Stored data:
-------------------------

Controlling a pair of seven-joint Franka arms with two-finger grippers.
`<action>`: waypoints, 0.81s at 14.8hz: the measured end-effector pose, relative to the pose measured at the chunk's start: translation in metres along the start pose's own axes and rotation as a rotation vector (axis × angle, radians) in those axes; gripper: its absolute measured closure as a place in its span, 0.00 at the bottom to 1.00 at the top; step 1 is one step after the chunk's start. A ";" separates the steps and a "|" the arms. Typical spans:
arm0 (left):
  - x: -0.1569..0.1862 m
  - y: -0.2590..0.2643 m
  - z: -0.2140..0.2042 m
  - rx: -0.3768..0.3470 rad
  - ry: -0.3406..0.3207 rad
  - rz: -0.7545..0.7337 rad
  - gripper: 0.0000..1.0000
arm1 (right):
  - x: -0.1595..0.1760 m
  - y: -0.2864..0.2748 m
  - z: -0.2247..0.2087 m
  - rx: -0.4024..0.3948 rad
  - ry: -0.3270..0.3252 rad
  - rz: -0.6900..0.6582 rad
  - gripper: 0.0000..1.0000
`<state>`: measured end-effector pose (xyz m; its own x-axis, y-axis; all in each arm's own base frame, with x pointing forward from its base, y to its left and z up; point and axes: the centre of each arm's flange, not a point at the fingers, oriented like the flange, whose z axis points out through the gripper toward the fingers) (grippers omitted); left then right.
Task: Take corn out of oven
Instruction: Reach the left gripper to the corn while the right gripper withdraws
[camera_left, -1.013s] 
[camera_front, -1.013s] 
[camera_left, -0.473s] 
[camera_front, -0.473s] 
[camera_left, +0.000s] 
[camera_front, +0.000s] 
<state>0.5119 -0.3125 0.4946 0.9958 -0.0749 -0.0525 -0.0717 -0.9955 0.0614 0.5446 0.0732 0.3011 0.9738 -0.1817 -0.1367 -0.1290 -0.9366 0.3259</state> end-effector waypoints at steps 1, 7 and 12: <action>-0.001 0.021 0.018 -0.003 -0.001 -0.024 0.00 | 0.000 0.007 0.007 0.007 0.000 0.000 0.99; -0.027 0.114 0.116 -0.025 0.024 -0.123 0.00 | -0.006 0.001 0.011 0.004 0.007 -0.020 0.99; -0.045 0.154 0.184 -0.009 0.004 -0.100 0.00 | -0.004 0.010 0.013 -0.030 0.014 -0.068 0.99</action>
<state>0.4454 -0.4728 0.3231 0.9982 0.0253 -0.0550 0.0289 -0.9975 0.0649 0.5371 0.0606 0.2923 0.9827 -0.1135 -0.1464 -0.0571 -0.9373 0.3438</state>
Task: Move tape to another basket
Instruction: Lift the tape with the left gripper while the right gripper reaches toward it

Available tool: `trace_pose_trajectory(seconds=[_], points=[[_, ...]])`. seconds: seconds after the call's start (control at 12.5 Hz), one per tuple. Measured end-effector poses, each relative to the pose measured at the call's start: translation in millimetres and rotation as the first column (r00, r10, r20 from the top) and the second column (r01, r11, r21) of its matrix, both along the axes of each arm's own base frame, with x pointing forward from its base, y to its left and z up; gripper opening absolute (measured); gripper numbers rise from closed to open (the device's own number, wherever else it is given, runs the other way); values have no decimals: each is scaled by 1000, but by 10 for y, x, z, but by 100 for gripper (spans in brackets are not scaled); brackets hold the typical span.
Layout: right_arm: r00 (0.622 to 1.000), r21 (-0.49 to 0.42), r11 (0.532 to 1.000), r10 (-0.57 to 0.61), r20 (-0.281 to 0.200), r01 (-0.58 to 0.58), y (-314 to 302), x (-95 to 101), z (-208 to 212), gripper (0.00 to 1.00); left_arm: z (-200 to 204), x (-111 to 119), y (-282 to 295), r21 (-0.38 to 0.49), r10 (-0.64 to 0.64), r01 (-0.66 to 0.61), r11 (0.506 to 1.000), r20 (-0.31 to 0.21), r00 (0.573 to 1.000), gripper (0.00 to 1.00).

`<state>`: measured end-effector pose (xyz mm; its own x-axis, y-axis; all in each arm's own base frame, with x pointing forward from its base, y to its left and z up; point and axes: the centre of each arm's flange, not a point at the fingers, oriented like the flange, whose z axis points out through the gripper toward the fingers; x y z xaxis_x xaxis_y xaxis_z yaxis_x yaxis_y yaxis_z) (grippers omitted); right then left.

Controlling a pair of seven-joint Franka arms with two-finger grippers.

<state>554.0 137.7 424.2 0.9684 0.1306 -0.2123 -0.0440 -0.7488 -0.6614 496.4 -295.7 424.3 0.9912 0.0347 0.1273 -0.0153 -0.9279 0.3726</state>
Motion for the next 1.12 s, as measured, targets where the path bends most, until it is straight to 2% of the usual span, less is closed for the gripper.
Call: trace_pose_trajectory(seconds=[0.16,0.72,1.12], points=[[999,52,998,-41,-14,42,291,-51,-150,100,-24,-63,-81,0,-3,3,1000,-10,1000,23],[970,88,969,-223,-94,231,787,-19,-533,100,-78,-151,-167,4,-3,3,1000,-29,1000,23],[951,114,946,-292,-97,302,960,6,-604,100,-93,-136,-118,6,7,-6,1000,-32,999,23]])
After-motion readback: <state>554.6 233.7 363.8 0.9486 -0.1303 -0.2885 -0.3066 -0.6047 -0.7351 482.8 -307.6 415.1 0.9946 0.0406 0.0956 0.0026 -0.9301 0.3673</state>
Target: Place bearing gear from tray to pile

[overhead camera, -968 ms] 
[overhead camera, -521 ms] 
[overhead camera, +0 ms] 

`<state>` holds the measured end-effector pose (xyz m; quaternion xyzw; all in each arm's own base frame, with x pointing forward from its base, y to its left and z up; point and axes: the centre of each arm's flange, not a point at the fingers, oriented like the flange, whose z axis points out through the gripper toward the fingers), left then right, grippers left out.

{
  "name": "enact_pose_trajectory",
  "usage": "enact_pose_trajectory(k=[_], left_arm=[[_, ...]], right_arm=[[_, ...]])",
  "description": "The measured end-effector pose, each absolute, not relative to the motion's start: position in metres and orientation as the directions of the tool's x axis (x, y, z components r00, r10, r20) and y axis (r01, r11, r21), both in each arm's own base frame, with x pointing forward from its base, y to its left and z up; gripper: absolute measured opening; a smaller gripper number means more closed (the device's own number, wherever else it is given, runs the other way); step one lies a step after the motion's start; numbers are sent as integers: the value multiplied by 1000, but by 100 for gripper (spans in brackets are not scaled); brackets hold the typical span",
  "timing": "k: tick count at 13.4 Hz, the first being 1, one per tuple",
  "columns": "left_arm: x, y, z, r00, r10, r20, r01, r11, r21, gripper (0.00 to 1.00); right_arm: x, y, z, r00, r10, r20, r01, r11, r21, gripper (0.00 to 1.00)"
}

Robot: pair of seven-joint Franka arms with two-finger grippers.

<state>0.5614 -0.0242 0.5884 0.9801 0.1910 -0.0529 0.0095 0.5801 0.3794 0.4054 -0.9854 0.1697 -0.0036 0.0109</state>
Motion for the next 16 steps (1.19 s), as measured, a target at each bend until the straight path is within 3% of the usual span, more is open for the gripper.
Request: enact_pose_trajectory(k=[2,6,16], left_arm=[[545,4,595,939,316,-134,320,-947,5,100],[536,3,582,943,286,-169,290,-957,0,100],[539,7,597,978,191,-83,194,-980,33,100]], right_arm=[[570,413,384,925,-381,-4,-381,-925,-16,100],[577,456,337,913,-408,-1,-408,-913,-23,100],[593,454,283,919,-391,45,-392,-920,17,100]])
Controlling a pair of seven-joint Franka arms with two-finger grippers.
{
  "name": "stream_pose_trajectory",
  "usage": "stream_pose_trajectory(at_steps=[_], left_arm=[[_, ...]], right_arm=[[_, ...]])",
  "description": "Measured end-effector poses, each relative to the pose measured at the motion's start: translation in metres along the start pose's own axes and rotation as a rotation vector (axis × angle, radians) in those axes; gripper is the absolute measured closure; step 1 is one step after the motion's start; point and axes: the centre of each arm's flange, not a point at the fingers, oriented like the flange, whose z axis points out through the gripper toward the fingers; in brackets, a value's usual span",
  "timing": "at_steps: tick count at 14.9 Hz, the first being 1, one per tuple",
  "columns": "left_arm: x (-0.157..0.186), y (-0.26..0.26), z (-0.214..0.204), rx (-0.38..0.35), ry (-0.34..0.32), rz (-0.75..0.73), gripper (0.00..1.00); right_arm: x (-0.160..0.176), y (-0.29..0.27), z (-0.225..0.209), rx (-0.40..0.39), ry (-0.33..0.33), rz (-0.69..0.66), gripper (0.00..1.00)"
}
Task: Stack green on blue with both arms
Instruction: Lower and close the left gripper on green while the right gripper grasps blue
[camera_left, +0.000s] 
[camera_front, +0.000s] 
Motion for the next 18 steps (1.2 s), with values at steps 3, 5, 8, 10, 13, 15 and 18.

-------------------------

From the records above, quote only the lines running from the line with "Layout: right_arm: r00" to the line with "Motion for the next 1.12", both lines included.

Layout: right_arm: r00 (0.622 to 1.000), r21 (-0.49 to 0.42), r11 (0.532 to 1.000), r10 (-0.57 to 0.61), r20 (-0.281 to 0.200), r01 (-0.58 to 0.58), y (-314 to 302), x (-95 to 101), z (-208 to 212), gripper (0.00 to 1.00); left_arm: z (-200 to 204), x (-111 to 119), y (-282 to 295), r21 (-0.38 to 0.49), r10 (-0.64 to 0.64), r01 (-0.66 to 0.61), r11 (0.506 to 1.000), r20 (-0.31 to 0.21), r00 (0.573 to 1.000), gripper (0.00 to 1.00).

`<state>`: measured end-effector pose (xyz mm; its own x-axis, y-axis; all in each arm's own base frame, with x pointing forward from its base, y to its left and z up; point and axes: the centre of each arm's flange, not a point at the fingers, oriented like the flange, whose z axis points out through the gripper toward the fingers; x y z xaxis_x xaxis_y xaxis_z yaxis_x yaxis_y yaxis_z) (grippers omitted); right then left.

Controlling a pair of seven-joint Franka arms with two-finger grippers.

<state>554.0 137.7 424.2 0.9684 0.1306 -0.2123 -0.0440 -0.7488 -0.6614 496.4 -295.7 424.3 0.9912 0.0347 0.1273 -0.0153 -0.9279 0.3726</state>
Motion for the next 1.12 s, as measured, targets where the path bends most, until it is straight to 2% of the usual span, less is closed for the gripper.

No more output is expected here.